▶ PROBLEM
In the listing below, find the line containing "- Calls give" and the line containing "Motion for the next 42". Repeat exactly those two lines and every line between them, nothing more.

▶ DATA RECORDS
"""

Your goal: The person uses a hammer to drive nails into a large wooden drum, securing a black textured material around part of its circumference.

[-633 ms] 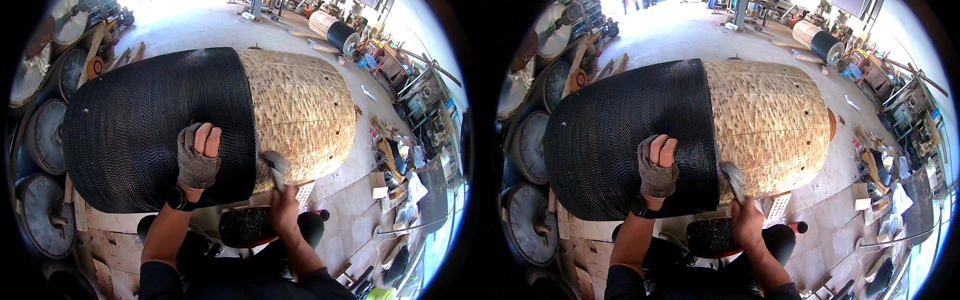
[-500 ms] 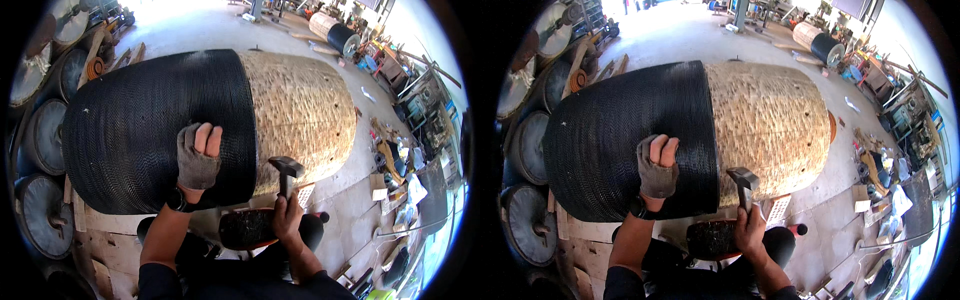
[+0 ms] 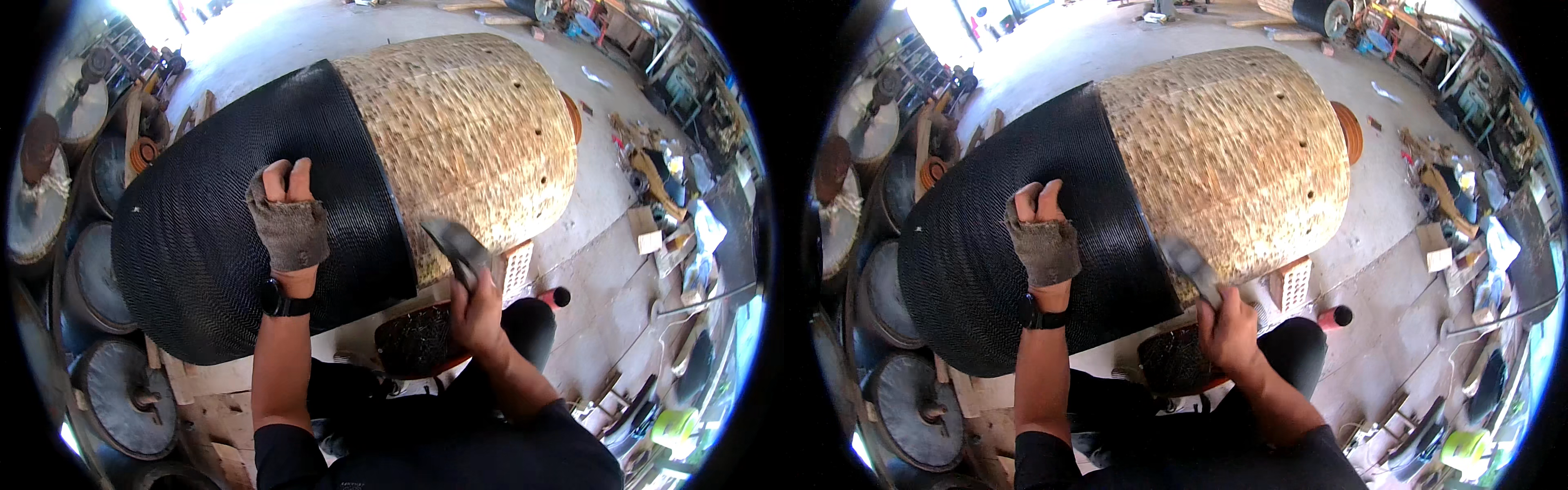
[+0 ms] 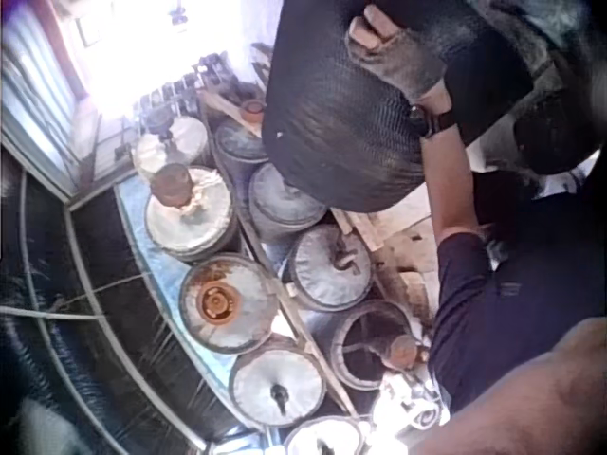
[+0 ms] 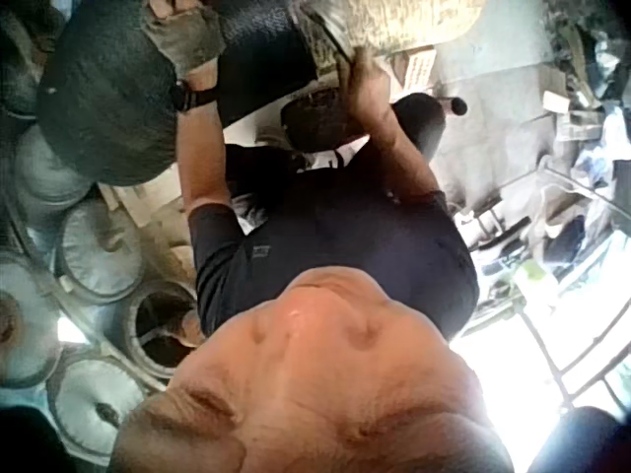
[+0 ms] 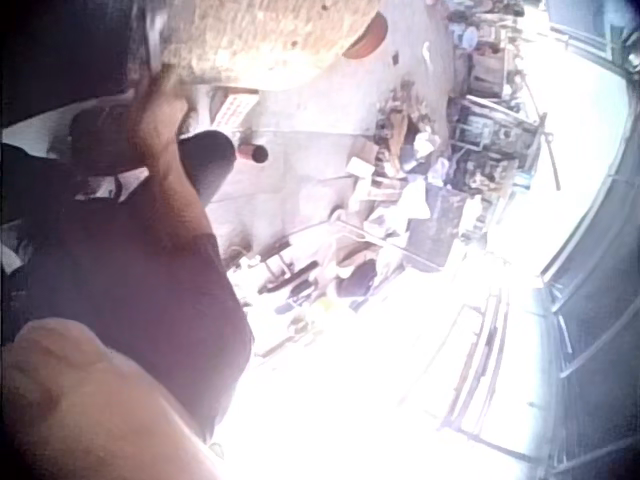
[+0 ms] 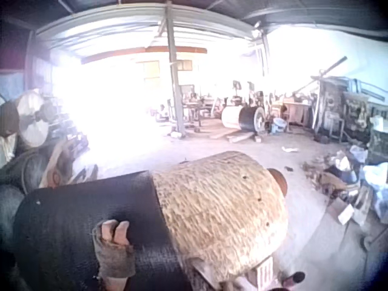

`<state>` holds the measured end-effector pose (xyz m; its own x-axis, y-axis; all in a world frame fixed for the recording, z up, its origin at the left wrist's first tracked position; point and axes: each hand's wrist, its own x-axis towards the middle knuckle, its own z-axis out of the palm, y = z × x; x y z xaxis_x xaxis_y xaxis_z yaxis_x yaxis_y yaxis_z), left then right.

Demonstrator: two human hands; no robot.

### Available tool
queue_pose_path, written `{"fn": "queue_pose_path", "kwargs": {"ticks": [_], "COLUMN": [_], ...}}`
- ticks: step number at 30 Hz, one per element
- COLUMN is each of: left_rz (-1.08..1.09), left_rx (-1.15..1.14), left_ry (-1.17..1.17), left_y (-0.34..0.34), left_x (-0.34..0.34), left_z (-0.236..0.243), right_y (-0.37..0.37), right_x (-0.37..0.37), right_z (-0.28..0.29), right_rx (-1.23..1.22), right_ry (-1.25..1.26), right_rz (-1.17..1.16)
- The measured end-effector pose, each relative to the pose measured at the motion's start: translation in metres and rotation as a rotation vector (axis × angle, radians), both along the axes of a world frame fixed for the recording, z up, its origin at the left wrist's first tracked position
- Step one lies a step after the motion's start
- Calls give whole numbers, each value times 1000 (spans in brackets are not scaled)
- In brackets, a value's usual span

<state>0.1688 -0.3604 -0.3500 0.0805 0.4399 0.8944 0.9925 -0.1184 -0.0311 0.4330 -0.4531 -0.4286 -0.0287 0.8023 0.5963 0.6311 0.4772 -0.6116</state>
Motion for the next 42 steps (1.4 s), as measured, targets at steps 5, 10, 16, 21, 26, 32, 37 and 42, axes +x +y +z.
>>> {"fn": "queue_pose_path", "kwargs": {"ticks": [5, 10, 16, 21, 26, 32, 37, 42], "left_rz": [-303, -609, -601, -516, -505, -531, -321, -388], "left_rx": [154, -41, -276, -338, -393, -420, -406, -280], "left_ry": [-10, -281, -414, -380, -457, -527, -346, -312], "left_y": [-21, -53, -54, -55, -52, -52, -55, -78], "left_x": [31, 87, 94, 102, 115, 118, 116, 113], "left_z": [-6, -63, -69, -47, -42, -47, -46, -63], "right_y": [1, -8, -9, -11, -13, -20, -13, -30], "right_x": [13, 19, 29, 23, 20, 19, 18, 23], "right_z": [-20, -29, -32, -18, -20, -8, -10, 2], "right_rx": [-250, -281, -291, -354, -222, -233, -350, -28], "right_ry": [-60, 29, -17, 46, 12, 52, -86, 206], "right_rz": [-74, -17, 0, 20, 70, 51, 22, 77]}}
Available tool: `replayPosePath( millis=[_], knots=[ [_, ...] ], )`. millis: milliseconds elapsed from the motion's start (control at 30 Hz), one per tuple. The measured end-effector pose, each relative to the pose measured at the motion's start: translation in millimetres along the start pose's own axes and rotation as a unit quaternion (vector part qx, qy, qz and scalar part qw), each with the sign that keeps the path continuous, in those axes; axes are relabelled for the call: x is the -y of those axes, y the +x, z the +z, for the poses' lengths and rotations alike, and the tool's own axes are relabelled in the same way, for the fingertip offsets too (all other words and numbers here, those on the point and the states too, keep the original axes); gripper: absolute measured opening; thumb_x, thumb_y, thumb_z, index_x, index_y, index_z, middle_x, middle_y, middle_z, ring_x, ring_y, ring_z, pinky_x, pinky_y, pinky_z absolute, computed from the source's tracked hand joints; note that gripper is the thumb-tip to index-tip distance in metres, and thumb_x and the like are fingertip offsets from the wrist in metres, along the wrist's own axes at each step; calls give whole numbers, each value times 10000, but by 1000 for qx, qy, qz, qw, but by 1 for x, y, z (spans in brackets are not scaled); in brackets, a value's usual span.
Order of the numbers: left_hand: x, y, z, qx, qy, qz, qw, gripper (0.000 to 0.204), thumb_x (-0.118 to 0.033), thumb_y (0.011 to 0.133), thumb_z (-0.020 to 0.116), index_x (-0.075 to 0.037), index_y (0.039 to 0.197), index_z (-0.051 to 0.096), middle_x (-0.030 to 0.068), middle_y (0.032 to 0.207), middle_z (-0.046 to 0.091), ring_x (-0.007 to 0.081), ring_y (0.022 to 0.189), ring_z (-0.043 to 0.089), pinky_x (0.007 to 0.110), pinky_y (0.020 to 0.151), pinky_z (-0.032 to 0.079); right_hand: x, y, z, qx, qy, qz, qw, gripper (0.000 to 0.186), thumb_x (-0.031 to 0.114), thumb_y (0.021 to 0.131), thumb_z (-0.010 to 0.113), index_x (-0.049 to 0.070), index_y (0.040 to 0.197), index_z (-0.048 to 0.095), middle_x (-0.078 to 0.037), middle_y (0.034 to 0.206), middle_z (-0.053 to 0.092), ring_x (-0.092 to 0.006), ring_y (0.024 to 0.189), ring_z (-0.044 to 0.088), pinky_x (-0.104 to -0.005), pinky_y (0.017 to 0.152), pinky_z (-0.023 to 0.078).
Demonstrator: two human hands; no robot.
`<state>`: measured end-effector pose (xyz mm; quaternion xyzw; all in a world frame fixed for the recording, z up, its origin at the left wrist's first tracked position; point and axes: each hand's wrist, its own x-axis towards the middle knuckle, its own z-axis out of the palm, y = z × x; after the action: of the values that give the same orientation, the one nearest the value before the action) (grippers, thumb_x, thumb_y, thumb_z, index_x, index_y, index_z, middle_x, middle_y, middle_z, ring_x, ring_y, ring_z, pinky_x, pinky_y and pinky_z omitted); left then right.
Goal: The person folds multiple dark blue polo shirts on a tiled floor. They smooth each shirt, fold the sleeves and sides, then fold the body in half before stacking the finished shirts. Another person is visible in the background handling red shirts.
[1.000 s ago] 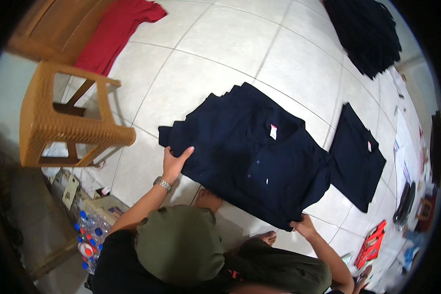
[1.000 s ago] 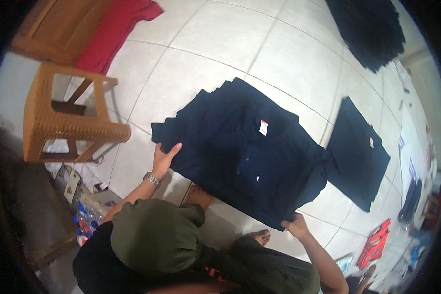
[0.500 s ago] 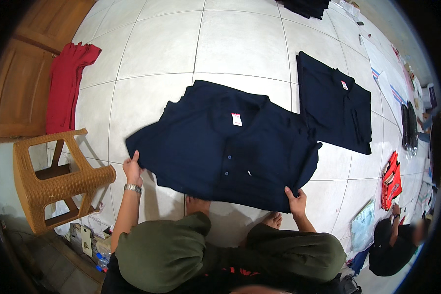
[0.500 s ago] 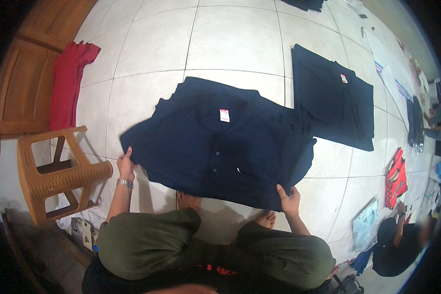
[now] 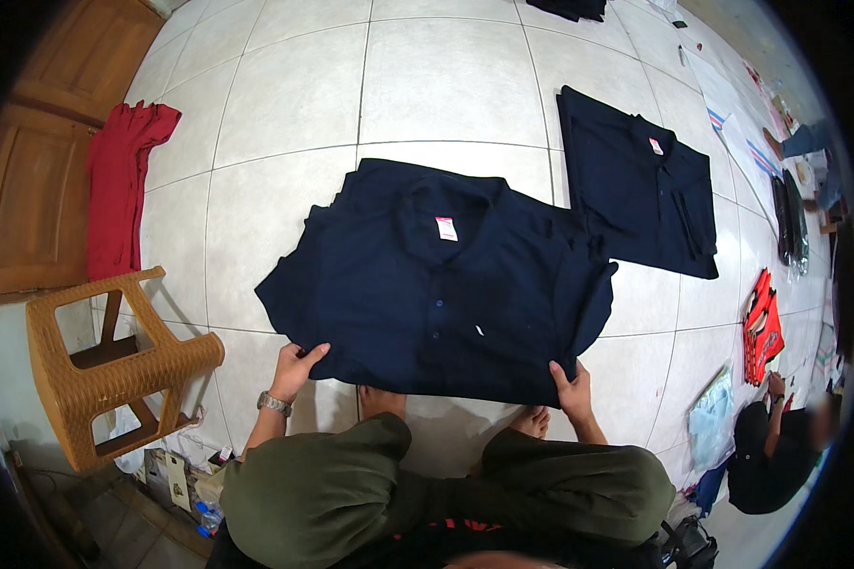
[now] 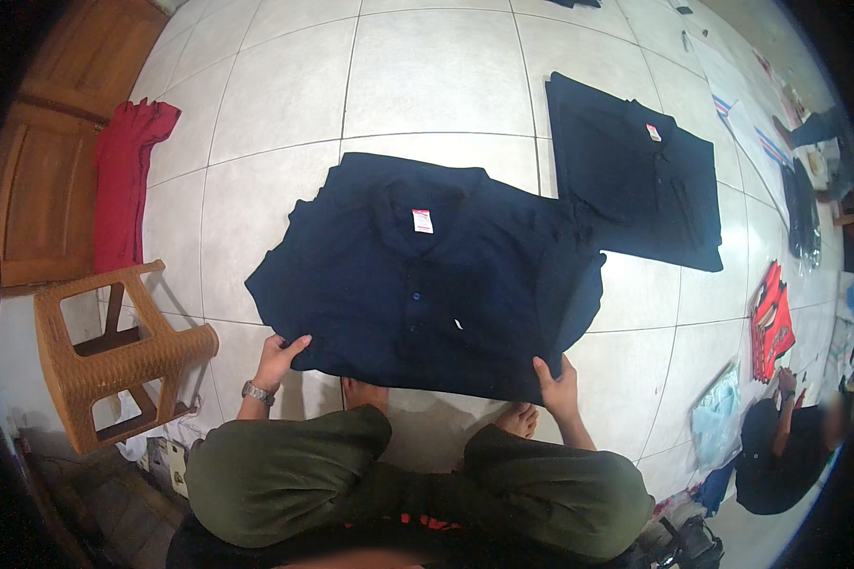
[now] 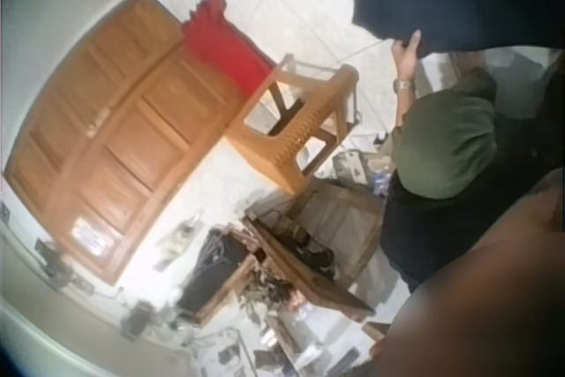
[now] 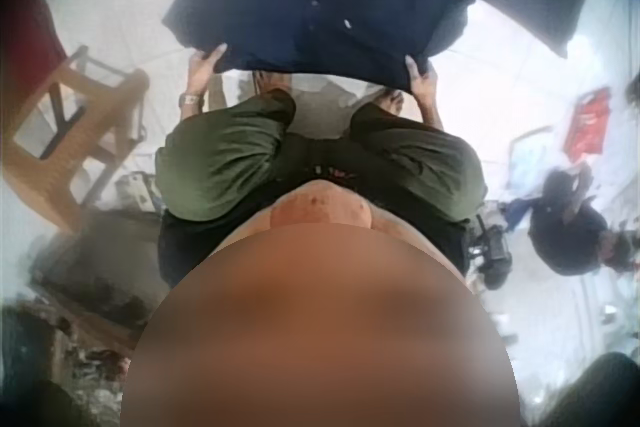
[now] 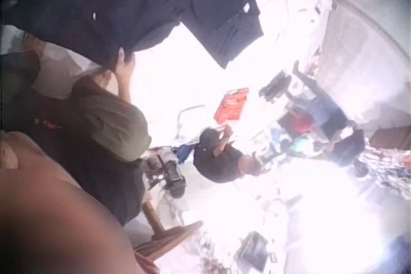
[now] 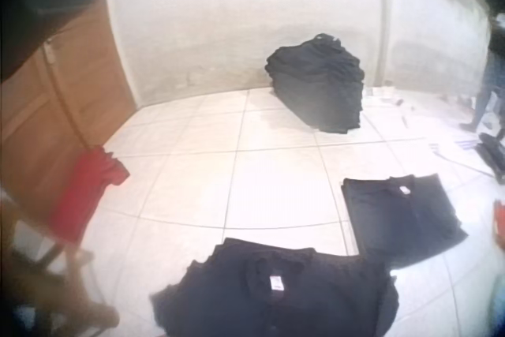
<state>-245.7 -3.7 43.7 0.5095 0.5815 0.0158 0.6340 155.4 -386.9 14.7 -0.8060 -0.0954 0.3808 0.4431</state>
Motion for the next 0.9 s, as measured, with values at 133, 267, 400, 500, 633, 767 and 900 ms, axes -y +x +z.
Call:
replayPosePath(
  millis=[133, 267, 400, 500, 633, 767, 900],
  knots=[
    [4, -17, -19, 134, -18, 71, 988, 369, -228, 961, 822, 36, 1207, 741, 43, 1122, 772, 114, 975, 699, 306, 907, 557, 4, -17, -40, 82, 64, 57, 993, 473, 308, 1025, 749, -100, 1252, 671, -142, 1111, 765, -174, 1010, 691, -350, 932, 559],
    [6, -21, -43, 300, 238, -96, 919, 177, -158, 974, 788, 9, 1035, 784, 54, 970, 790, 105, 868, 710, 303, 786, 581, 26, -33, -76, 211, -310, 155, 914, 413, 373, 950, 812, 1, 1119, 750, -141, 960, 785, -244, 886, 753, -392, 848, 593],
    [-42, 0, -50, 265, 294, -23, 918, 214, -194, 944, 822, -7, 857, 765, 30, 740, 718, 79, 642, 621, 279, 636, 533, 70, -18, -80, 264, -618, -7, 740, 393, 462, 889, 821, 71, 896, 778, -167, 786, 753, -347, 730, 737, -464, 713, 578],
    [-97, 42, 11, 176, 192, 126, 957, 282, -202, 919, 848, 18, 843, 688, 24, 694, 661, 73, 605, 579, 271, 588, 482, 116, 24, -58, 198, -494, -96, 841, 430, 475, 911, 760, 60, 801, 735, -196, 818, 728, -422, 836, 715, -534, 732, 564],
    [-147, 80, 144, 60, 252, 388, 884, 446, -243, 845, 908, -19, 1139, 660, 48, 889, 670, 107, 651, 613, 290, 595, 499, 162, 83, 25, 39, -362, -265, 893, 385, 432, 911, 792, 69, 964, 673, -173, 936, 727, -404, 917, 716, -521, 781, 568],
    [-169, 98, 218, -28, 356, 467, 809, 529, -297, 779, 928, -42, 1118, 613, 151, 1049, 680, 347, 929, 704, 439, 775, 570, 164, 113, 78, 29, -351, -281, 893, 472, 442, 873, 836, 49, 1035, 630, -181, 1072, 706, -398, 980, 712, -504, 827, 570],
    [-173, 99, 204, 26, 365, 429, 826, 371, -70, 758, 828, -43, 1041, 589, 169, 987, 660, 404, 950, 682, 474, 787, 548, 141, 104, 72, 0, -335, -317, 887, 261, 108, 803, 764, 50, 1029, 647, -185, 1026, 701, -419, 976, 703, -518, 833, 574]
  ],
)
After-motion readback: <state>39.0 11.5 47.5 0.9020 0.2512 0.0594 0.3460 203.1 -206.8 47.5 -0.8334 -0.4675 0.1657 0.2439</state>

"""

▶ RESULT
- Calls give whole numbers, each value times 1000 (spans in brackets are not scaled)
- In brackets, a value's usual span

<state>0.1688 -0.3604 -0.3500 0.0805 0.4399 0.8944 0.9925 -0.1184 -0.0311 0.4330 -0.4531 -0.4286 -0.0287 0.8023 0.5963 0.6311 0.4772 -0.6116</state>
Motion for the next 42 steps (1.4 s), as measured, targets at steps 5, 10, 16, 21, 26, 32, 37 and 42, axes +x +y +z.

Now the answer is complete.